NewsLit takeaway: Fake tweets often go viral when they reinforce the preconceived beliefs and convictions of a significant number of people. In January, commentary about the supposed teaching of critical race theory found its way back into the news cycle when the Florida Department of Education disallowed a new Advanced Placement course on African American studies to be offered in the state’s high schools. This may have helped this old fake Pressley tweet — which was originally published on the internet message board 4chan in June 2021 — to go viral again.
Confirmation bias can narrow perspectives and even foster extreme political beliefs based on exaggerated caricatures of perceived political opponents. Avoid falling for these outrage bait traps by recognizing these biases and taking care to base political opinions on verified information.
You can find this week’s rumor examples to use with students in these slides.
• A Maine newspaper faced backlash after running a heavily redacted version of Martin Luther King Jr.’s “I Have a Dream” speech on its editorial page. The editorial board published an apology and pledged to be “a voice for equality, freedom and justice.”
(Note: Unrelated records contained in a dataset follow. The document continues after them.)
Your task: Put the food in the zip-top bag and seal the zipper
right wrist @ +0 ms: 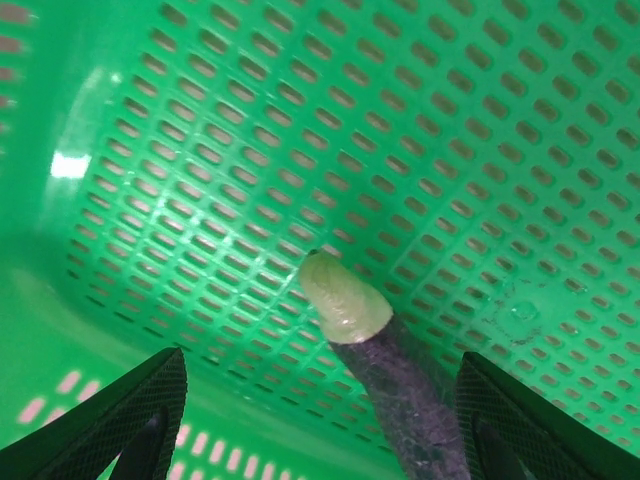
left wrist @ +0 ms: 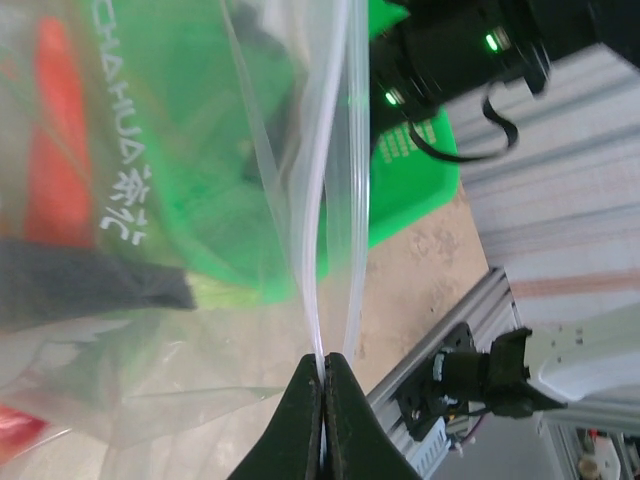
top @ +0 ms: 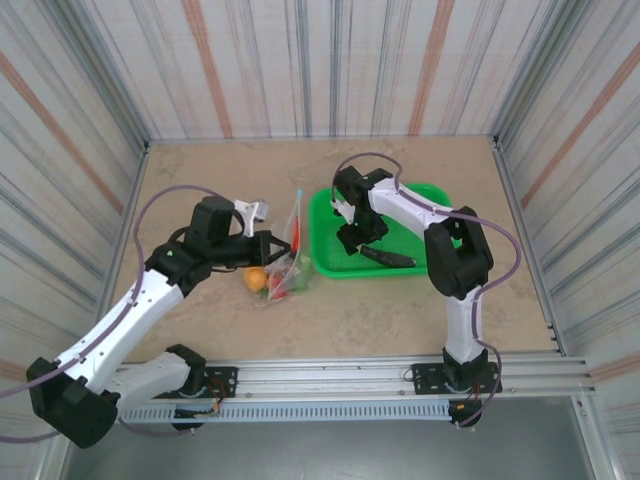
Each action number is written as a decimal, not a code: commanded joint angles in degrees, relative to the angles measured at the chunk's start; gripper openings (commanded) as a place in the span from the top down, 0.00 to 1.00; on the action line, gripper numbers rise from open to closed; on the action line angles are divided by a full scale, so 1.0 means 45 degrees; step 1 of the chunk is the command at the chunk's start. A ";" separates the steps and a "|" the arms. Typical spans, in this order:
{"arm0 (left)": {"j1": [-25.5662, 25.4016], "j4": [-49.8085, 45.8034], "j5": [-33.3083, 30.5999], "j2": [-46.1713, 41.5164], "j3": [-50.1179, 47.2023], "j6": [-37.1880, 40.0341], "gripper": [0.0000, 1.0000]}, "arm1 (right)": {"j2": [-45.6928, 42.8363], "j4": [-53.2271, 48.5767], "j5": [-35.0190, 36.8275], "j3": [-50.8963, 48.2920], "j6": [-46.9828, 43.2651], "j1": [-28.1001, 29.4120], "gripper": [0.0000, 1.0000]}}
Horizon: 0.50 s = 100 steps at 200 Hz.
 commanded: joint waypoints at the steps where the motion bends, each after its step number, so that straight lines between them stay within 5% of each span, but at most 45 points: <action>1: -0.0588 0.0555 -0.0271 -0.0199 -0.0186 0.0161 1.00 | 0.0870 -0.1279 0.0618 0.0973 -0.0516 -0.0150 0.27; 40: -0.0835 -0.0418 -0.1000 -0.0425 0.0257 0.0946 1.00 | 0.1740 -0.1390 0.1512 0.1266 -0.0853 -0.0170 0.31; 100: -0.0477 -0.0301 -0.0951 -0.0396 0.0013 0.0799 1.00 | 0.1710 -0.0773 0.1544 0.1167 -0.0986 -0.0295 0.54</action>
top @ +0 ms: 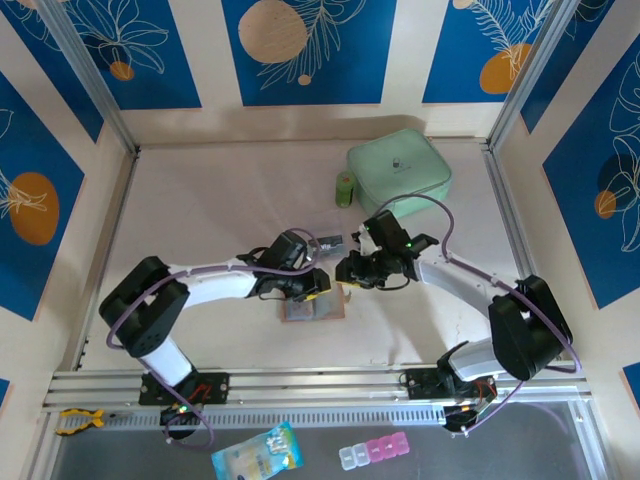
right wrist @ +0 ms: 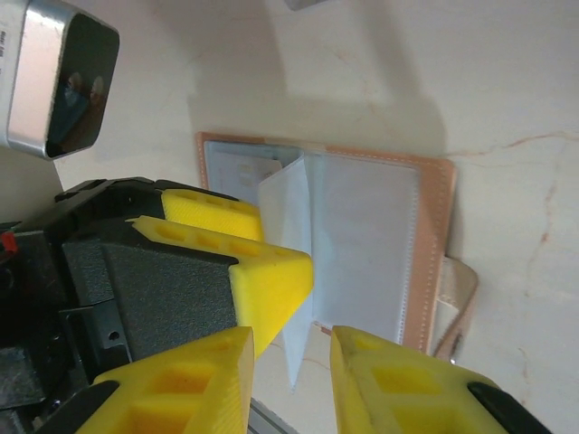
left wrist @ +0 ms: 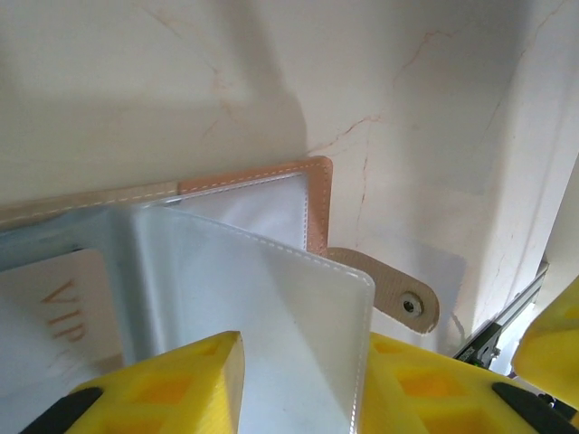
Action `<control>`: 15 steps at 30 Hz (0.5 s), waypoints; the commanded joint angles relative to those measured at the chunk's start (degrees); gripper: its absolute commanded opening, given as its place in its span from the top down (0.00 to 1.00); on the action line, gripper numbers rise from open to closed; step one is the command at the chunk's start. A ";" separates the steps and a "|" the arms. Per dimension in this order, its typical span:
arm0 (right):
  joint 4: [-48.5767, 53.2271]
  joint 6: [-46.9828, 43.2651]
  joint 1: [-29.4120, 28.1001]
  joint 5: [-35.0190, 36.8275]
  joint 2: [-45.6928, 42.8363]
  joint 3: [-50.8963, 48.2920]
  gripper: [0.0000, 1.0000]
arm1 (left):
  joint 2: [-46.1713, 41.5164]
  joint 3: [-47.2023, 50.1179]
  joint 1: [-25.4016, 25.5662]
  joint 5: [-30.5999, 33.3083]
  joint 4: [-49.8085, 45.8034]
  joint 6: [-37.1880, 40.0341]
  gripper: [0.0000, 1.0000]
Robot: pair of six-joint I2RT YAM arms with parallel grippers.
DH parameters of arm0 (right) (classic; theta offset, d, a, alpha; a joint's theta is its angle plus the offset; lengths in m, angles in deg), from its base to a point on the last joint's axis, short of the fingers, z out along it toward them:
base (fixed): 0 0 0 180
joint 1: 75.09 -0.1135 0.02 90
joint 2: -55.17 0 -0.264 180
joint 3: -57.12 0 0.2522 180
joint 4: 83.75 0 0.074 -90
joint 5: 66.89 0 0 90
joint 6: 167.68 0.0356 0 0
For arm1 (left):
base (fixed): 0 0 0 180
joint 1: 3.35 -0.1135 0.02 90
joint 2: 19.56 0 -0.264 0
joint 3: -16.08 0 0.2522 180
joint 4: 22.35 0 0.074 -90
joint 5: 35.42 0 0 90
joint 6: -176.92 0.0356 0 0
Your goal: Take the credit cards out of the card holder
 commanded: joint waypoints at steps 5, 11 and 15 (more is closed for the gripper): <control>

• Following a mass killing after a Lunar New Year celebration in Monterey Park, Calif., the Asian American Journalists Association released guidelines for journalists covering violence — including centering “community experiences and victims’ and survivors’ stories.”
• At least 40 journalists were targeted with threats and physical violence during or after the Jan. 8 riot at the Brazilian capital, according to the Committee to Protect Journalists.
• Twitter is failing to enforce its own policies against climate misinformation. Tweets containing climate-change-denying language saw a 300 percent increase last year, according to an Advance Democracy report.
• TikTok bans on some college campuses are being criticized by students and internet freedom advocates as censorship. Others note that the bans are ineffective, since students can still access the app using cellular data on their personal devices.
• TikTok will now label posts from state-controlled media outlets in 40 countries, including the U.S. The label was initially piloted last year after the Russia-Ukraine war began.